_Task brief_
All that is needed is every record, duplicated exactly.

_Records for this exercise_
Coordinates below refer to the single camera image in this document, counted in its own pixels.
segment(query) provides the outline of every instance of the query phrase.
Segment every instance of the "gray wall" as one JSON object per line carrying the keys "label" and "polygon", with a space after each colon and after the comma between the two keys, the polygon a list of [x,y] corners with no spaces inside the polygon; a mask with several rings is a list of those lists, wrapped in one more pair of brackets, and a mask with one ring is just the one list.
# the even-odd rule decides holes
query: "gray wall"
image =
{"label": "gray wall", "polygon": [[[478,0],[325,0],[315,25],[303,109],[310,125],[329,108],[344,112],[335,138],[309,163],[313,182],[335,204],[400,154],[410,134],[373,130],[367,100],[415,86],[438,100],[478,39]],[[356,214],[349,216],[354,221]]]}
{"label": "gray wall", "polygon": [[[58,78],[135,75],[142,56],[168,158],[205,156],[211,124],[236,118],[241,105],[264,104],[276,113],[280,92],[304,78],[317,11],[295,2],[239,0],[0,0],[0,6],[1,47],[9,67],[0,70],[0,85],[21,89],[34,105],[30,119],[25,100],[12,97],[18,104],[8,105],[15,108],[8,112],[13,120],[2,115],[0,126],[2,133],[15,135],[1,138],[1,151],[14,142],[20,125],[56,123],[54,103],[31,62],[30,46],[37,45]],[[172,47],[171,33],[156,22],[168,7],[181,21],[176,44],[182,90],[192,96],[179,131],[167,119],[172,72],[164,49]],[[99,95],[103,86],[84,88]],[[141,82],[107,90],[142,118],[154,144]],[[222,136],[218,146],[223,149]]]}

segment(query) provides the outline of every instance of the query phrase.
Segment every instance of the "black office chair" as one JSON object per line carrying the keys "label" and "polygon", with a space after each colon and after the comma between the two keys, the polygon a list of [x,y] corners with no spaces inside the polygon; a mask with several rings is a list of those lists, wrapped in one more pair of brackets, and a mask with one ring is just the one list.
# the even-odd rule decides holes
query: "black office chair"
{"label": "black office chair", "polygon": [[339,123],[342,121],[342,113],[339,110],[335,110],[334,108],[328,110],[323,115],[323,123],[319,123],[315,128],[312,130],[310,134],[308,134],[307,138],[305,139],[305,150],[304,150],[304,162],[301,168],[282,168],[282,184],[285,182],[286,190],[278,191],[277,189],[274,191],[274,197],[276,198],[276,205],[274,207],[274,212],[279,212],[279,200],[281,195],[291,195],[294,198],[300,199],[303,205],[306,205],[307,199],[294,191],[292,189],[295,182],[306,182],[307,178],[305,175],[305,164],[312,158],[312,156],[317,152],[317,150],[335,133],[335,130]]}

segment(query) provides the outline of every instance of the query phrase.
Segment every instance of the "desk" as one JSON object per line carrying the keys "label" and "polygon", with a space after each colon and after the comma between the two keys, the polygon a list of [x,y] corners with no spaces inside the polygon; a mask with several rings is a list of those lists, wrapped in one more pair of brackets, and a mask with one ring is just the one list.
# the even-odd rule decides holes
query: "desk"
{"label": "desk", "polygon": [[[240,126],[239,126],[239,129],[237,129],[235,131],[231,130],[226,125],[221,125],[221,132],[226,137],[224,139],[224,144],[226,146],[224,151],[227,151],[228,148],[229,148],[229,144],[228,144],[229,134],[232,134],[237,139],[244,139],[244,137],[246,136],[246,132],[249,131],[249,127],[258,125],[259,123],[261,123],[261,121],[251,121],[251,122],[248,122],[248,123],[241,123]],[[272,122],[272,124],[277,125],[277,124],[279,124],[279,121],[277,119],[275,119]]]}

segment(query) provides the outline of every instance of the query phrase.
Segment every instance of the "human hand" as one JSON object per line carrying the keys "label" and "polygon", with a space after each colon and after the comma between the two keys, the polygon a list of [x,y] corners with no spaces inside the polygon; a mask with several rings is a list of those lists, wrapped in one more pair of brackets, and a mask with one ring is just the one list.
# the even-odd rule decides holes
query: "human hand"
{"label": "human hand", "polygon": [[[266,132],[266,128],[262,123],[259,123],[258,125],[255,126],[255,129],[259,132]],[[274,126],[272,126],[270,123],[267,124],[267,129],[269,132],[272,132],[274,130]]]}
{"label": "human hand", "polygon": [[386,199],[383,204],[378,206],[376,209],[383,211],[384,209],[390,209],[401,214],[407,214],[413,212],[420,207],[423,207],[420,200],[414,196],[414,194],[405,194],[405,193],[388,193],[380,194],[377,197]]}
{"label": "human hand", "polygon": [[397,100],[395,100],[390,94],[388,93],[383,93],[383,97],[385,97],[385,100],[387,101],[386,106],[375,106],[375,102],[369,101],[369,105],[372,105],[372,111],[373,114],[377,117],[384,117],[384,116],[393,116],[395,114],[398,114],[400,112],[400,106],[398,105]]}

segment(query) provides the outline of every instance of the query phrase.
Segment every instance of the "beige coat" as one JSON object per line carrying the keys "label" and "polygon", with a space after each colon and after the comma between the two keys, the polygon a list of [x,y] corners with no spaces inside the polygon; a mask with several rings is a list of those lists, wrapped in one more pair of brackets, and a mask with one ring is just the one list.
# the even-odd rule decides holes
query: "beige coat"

_Expected answer_
Coordinates below refer to the single camera image in this document, counted in its own pixels.
segment(query) provides the outline of every instance of the query phrase.
Segment every instance of the "gray wall" as one JSON object per line carrying the keys "label" and "polygon", with a space after each colon and after the comma between the two keys, the polygon a list of [x,y] corners with no spaces inside the polygon; a mask with several rings is a list of those lists, wrapped in one more pair of brackets, and a mask with one ring is just the one list.
# the even-odd rule decides holes
query: "gray wall"
image =
{"label": "gray wall", "polygon": [[[478,0],[325,0],[315,25],[303,109],[310,125],[329,108],[344,112],[335,138],[309,163],[313,182],[335,204],[400,154],[410,134],[373,130],[367,100],[415,86],[438,100],[478,39]],[[356,214],[349,216],[354,221]]]}
{"label": "gray wall", "polygon": [[[58,78],[135,75],[142,56],[168,158],[205,156],[211,124],[236,118],[241,105],[264,104],[276,113],[280,92],[304,78],[317,11],[295,2],[239,0],[0,0],[0,6],[1,47],[9,67],[0,70],[0,85],[21,89],[34,105],[30,119],[25,100],[12,97],[18,104],[8,105],[15,108],[8,112],[13,120],[2,115],[0,126],[2,133],[15,135],[1,138],[1,151],[14,142],[20,125],[56,123],[54,103],[31,62],[30,46],[37,45]],[[172,47],[171,33],[156,22],[168,7],[181,21],[176,44],[182,90],[192,96],[179,131],[167,119],[172,72],[164,49]],[[99,95],[103,86],[84,88]],[[141,82],[107,90],[142,118],[154,144]],[[222,136],[218,146],[223,149]]]}

segment(query) provides the outline of every instance of the query phrase.
Segment every instance of the "black office chair" as one JSON object per line carrying the keys "label" and "polygon", with a space after each colon and after the comma between the two keys, the polygon a list of [x,y] corners with no spaces inside the polygon; a mask with several rings is a list of those lists, wrapped in one more pair of brackets, and a mask with one ring is just the one list.
# the even-odd rule decides holes
query: "black office chair"
{"label": "black office chair", "polygon": [[339,123],[342,121],[342,113],[339,110],[335,110],[334,108],[328,110],[323,115],[323,123],[319,123],[315,128],[312,130],[310,134],[308,134],[307,138],[305,139],[305,150],[304,150],[304,162],[301,168],[282,168],[282,184],[285,182],[286,190],[278,191],[277,189],[274,191],[274,197],[276,198],[276,205],[274,207],[274,212],[279,212],[279,200],[281,195],[291,195],[294,198],[300,199],[303,205],[306,205],[307,199],[294,191],[292,189],[295,182],[306,182],[307,178],[305,175],[305,164],[312,158],[312,156],[317,152],[317,150],[335,133],[335,130]]}

segment(query) provides the outline of every instance of the query phrase.
Segment every instance of the "desk" as one JSON object per line carrying the keys "label" and "polygon", with a space after each colon and after the comma between the two keys, the polygon a list of [x,y] corners with no spaces inside the polygon; a mask with several rings is a list of those lists, wrapped in one more pair of brackets, and a mask with one ring is just the one list.
# the even-odd rule decides holes
query: "desk"
{"label": "desk", "polygon": [[[240,126],[239,126],[239,129],[237,129],[235,131],[231,130],[226,125],[221,125],[221,132],[226,137],[224,139],[224,144],[226,146],[224,151],[227,151],[228,148],[229,148],[229,144],[228,144],[229,134],[232,134],[237,139],[244,139],[244,137],[246,136],[246,132],[249,131],[249,127],[258,125],[259,123],[261,123],[261,121],[251,121],[251,122],[248,122],[248,123],[241,123]],[[272,122],[272,124],[277,125],[277,124],[279,124],[279,121],[277,119],[275,119]]]}

segment(query) provides the outline of every instance of the query phrase.
Segment every instance of the "human hand" as one JSON object per line carrying the keys "label" and "polygon", with a space after each colon and after the comma between the two keys, the polygon a list of [x,y] corners with no spaces inside the polygon; a mask with several rings is a list of those lists, wrapped in one more pair of brackets, and a mask with one ring is just the one list.
# the even-odd rule decides holes
query: "human hand"
{"label": "human hand", "polygon": [[[266,132],[266,128],[262,123],[259,123],[258,125],[255,126],[255,129],[259,132]],[[274,126],[272,126],[270,123],[267,124],[267,129],[269,132],[272,132],[274,130]]]}
{"label": "human hand", "polygon": [[386,199],[383,204],[378,206],[376,209],[383,211],[384,209],[390,209],[401,214],[407,214],[413,212],[420,207],[423,207],[420,200],[414,196],[414,194],[405,194],[405,193],[388,193],[380,194],[377,197]]}
{"label": "human hand", "polygon": [[397,100],[395,100],[390,94],[388,93],[383,93],[383,97],[385,97],[385,100],[387,101],[386,106],[375,106],[375,102],[369,101],[369,105],[372,105],[372,111],[373,114],[377,117],[384,117],[384,116],[393,116],[395,114],[398,114],[400,112],[400,106],[398,105]]}

segment(query) provides the outline of every instance of the query phrase.
Segment every instance of the "beige coat" as one JSON object per line carrying the keys "label" and "polygon", with a space after each colon and after the comma between the two keys, the polygon a list of [x,y] corners with no spaces inside the polygon; a mask with several rings is a list of those lists, wrapped in one more pair of brackets, and a mask with one ring is just the one list.
# the even-odd rule decides holes
query: "beige coat"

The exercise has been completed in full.